When kids become older than 13, they can start with the YTB. These young time-bankers can earn “Karma Kredits” by doing good deeds for others. Once they collect enough Karma Kredits, they can turn them in for things like gift cards.
We also met Jayda A. Parkes-Quarrie, another teen who does community service with the time bank. She was super friendly and inviting when we met her working behind a sewing machine, making masks.
“Any type of community service that you do, you would get time credit for that,” Jayda said. “I’ve been making masks for the homeless. That’s how it all started.”
Although she had never sewed before, she’s now mastered a new skill by giving back to others.
“I’ve never sewn before. So it was really new to me. And I had a lot of fun learning,” Jayda said.
You don’t even need a special skill to help out with the YTB.
Sheena Qualles-de Freece, who is the coordinator of the YTB Timebank, explained that something as simple as sorting greeting cards is a help to the community.
“They’re so innovative,” Freece said. “They have great ideas, and they’re change-makers for tomorrow. And that’s why our slogan is ‘our youth changing tomorrow’s world today.’”
We even met a kid who helps folks who aren’t up to date on technology, and he fixes things on their phone. From closing an app to figuring out how to use Facebook, there are so many things that the youth can teach people who are older than them.
Freece has much respect and optimism for the future because of the young people she has the pleasure of working with.

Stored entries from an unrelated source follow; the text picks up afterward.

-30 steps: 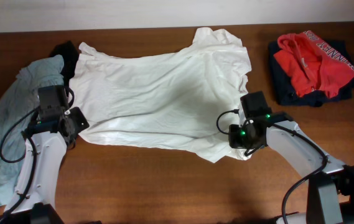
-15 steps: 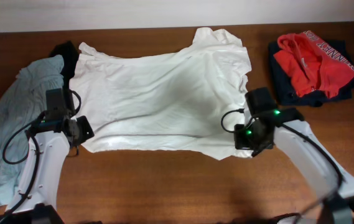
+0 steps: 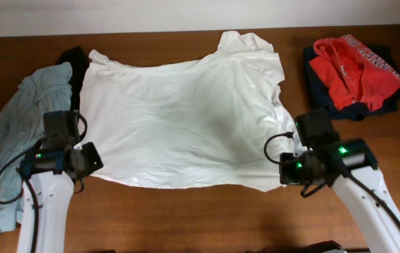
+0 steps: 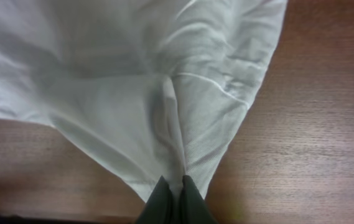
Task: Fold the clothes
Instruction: 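Carry the hem with both grippers to the shirt's top edge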
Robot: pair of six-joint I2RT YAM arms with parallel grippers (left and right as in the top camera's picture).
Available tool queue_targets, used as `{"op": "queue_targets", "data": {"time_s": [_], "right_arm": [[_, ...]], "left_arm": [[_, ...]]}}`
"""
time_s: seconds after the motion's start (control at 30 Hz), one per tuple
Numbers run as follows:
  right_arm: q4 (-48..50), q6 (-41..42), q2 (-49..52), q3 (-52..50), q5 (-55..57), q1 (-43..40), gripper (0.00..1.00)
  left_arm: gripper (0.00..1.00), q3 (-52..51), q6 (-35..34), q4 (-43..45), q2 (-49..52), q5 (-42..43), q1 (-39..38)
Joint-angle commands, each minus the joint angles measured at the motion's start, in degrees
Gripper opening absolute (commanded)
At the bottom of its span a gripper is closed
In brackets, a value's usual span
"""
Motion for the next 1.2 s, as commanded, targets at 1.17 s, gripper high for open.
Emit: {"op": "queue_targets", "data": {"time_s": [1.17], "right_arm": [[32.8,-7.1,11.3,1.4,6.2,-4.9,0.04]], "left_arm": [[0.01,1.2,0.9,31.3,14.0,0.2,-1.7]]}}
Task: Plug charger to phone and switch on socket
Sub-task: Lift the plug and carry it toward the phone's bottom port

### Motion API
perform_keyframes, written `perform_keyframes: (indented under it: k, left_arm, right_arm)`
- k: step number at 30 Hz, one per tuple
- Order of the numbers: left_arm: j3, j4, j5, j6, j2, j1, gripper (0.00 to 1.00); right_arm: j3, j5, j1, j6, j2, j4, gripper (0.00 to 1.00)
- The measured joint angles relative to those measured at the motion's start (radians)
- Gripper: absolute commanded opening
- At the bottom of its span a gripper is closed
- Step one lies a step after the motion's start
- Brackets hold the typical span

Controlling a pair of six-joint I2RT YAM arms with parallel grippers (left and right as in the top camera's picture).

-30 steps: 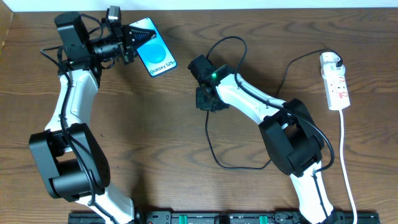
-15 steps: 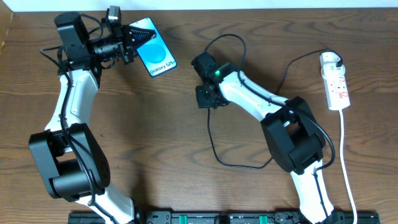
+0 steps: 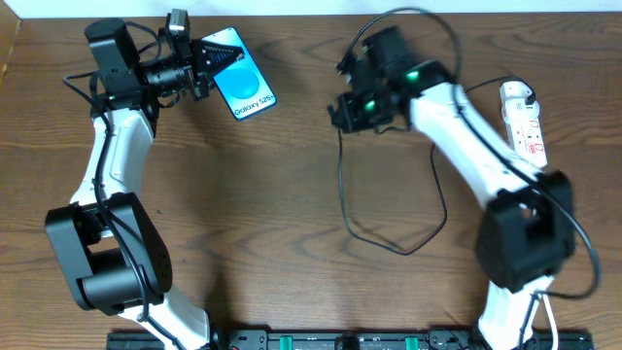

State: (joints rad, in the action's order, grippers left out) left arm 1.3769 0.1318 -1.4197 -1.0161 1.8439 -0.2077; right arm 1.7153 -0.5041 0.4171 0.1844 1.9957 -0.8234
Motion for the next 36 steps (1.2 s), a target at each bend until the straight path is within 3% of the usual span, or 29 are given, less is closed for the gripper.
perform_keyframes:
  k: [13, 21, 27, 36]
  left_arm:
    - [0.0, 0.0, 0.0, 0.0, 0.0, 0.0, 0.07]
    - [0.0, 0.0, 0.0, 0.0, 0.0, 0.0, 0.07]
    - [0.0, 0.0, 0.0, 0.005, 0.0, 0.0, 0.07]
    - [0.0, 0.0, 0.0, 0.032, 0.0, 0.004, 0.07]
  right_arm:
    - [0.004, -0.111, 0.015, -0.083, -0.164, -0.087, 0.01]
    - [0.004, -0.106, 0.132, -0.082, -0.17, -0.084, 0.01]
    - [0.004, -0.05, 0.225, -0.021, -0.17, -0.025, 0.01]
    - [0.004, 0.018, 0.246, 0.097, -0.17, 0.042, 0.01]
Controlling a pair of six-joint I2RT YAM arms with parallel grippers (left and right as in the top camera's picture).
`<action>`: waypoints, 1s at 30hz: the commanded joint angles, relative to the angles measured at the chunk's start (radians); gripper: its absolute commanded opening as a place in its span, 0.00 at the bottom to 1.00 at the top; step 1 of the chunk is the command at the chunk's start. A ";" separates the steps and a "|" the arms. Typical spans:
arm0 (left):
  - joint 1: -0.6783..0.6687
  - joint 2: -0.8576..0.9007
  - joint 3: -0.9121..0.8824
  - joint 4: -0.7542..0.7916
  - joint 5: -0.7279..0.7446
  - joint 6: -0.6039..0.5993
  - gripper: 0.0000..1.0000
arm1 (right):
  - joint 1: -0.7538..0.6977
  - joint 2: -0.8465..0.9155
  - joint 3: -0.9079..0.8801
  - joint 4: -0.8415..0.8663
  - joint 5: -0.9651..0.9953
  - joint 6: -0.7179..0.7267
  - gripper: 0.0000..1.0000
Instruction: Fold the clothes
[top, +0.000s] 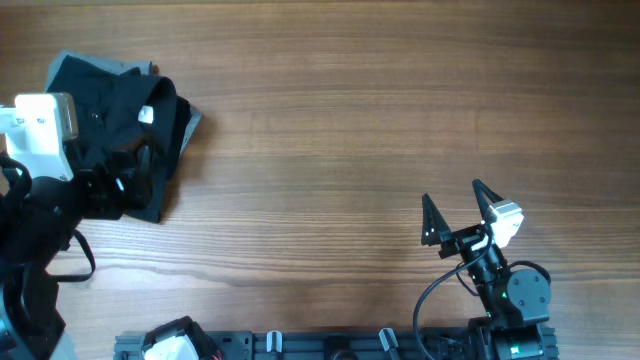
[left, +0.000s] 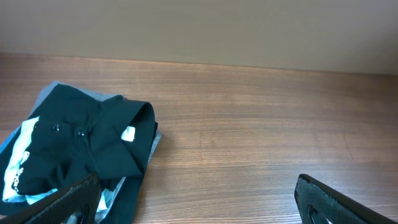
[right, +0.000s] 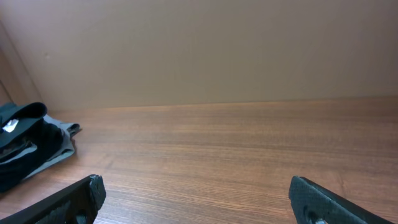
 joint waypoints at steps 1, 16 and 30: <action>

“Getting involved with the youth keeps me alive, and just listening to their ideas -- we just kind of guide them, not telling them what do,” Freece said. “I like just guiding them.”
It’s exciting to see people in their community come together and help each other out in any way possible, but when you realize that these skills are being taught to teens at such a young age, it makes you more optimistic for the future.
If they know how to give back at such a young age, what will they be capable of when they hit their 20s?
That’s exciting to think about.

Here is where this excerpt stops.